When they were relegated over a year ago, Newcastle United, as a club, were almost as optimistic as they had been for a long while.

After a few years of stagnation during Alan Pardew’s final years at the club, and after a steady decline after that, there was an understandable appetite for change. Rafael Benitez - who started the season as Real Madrid manager - provided it, but whether that change was to take place in the Premier League or the Championship didn’t really matter in some ways. What mattered was that things would be different.

The step backwards to the second tier was seen as a chance to get a running jump, and after a couple of blips along the way last year, it worked. Newcastle were promoted as winners the big time beckoned.

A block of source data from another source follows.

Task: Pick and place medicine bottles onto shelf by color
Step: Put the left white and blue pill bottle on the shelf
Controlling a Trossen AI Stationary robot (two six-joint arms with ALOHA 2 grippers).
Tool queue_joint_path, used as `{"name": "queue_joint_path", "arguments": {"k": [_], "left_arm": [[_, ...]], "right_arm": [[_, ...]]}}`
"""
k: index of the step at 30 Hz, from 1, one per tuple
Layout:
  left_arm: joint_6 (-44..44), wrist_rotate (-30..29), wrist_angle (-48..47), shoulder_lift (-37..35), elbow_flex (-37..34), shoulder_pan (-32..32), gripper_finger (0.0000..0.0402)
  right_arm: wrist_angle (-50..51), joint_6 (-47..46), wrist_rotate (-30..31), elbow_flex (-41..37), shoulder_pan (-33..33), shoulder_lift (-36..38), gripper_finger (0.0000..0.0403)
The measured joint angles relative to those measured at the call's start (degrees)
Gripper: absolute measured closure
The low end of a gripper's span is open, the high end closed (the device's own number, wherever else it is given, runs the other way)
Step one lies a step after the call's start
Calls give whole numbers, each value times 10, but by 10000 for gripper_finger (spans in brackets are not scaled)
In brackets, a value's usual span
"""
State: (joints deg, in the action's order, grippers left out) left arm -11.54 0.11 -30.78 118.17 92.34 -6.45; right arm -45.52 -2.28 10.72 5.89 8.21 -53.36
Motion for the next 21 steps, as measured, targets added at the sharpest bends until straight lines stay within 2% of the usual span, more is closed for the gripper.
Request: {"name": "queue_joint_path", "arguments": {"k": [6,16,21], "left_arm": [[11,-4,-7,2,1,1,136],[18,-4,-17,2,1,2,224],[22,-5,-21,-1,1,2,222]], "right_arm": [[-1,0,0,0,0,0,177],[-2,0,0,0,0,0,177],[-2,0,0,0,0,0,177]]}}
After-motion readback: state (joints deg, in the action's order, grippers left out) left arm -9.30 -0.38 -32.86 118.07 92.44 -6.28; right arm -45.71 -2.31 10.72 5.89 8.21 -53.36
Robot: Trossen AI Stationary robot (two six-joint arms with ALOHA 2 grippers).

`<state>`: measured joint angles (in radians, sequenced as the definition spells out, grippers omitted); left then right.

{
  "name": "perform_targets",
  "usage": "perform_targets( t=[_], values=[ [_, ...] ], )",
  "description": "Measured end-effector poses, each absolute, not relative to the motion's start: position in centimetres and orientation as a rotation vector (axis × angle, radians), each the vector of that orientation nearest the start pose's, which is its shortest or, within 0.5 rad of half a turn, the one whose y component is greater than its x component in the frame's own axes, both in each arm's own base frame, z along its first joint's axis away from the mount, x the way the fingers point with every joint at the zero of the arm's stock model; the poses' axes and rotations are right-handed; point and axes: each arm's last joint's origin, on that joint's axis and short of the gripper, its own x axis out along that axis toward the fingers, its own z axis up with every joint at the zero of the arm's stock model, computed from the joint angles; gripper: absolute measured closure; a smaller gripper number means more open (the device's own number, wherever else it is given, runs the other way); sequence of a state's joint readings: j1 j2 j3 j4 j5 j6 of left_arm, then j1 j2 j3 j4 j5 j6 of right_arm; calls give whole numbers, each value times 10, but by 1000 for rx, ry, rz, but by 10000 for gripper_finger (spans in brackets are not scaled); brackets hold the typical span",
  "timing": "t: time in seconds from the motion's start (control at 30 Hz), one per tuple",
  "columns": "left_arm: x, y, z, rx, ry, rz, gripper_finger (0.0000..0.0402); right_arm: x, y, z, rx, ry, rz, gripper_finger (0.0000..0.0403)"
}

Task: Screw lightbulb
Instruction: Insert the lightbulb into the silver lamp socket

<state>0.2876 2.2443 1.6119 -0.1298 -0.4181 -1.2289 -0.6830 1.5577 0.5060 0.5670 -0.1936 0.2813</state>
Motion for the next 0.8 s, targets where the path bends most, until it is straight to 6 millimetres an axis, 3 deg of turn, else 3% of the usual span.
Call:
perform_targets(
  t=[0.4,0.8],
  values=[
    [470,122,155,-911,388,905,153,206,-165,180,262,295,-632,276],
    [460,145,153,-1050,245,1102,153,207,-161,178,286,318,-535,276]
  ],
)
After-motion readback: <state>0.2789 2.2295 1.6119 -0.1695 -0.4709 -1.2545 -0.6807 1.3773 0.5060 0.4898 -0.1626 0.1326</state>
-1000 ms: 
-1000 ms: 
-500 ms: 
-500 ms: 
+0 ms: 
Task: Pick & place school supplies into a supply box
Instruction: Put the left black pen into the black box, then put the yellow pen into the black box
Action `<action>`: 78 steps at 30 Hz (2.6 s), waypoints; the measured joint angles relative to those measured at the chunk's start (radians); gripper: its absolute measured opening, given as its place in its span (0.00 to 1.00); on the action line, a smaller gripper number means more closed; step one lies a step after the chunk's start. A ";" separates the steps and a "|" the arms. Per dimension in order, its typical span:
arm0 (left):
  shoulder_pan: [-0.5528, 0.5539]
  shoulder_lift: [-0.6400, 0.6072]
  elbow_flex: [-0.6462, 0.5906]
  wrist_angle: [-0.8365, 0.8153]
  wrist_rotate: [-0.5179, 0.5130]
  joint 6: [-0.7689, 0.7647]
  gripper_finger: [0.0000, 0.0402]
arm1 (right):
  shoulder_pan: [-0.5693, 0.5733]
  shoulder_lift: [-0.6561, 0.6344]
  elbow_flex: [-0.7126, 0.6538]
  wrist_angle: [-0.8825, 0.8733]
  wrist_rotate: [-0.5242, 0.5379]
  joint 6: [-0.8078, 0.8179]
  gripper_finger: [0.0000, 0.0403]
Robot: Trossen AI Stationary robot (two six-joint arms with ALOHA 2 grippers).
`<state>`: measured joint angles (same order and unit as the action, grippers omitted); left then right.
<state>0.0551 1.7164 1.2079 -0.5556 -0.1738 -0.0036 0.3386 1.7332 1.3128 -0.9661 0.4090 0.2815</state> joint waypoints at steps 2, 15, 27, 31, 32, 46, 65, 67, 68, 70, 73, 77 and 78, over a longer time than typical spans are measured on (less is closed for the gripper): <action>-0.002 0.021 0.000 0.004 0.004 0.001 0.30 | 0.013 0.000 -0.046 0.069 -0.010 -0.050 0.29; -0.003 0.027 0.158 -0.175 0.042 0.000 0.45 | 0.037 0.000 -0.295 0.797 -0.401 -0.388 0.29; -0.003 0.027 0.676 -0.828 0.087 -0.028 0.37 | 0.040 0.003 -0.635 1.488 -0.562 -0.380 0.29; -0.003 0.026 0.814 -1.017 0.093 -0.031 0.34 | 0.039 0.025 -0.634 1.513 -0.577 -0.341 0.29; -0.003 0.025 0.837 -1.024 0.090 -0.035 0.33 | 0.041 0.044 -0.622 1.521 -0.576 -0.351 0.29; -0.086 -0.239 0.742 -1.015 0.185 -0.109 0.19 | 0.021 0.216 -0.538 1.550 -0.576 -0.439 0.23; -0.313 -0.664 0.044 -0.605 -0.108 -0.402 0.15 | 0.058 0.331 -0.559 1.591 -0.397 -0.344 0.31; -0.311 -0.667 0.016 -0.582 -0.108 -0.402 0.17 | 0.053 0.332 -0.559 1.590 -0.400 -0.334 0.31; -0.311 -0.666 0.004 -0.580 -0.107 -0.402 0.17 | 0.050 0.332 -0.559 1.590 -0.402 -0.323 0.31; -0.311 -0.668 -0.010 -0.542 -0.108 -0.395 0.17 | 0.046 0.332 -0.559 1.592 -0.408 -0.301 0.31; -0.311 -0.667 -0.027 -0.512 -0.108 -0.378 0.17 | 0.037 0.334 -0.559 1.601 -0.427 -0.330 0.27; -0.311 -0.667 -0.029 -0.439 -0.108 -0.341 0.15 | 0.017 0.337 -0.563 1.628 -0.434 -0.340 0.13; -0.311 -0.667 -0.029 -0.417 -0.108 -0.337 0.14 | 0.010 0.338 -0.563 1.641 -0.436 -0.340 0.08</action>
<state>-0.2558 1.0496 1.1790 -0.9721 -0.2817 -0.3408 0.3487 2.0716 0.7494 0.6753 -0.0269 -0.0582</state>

Perhaps the optimism came from the fact that the club seemed to have a plan. For the first time in years, there seemed to have been the right kind of thought put into player recruitment and strategy. Georginio Wijnaldum and Moussa Sissoko were sold, but for hefty price tags, allowing the club to spend quite a bit of money overhauling their relegated squad.

They may have been one of the most expensively assembled squads in second tier history, but people forget the sales which freed up the money to sign the likes of Dwight Gayle and Matt Ritchie.

They’d put together a squad with the aim of conquering the Championship, though. Not the Premier League. Players who knew the league and whom they knew could perform in it were signed. But the narrative of an ambitious Newcastle filled with optimism and splashing the cash is perhaps a factor in why they now look so overly unprepared for the start of the new Premier League season.

Like a student who’s forgotten about today’s exam, Newcastle look oddly unprepared for life back in the top flight. With Dwight Gayle leading the line, the Magpies have looked pitifully toothless up front whilst their organisation at the back will only take them so far over the course of the season.

In the first game, at home to Tottenham, clearly the red card to Jonjo Shelvey changed the game somewhat. Spurs were superior on the ball up until that point, but they hadn’t created much at all. That all changed with the sending-off, but it’s not to say that Spurs wouldn’t have squeezed out a winner before the final whistle.

The second game saw Newcastle create some decent chances, but the performance level was nowhere near good enough for a side who should really be looking to take points off a side like Huddersfield if they’re to have an acceptable season.

All of this is to say that, whilst Newcastle did everything right last year by carving out a Championship squad, they didn’t then go out and do the same thing a year later to give themselves a Premier League squad, and perhaps the most obvious is the fact that they’re still relying on Dwight Gayle up front, a man who scored 15 Premier League goals in three seasons at Crystal Palace.

And even though Joselu has been added to the squad, either as a Gayle replacement or another striker to add a bit of competition, it’s hardly the most inspiring of signings. Much like the rest of the additions this window.

It’s not even about the signings the missed out on, like Tammy Abraham and Willy Caballero, who would have been underwhelming, too. Abraham isn’t a proven Premier League goalscorer and Newcastle have four goalkeepers already.

Time will tell if Newcastle have done enough this summer with their squad renovations. It’s entirely possible that Joselu proves critics wrong and becomes a potent Premier League goalscorer, or that Matt Ritchie reaches another level of performance thanks to the Benitez factor and a lift from the St James’ Park crowd. But these things look unlikely from this vantage point.

Two games into the new season is no time for knee-jerk reactions, but Newcastle don’t seem to have gone about the summer in the clever way they did last year, and the first two games do nothing to dispel the worry that a poor transfer window brings.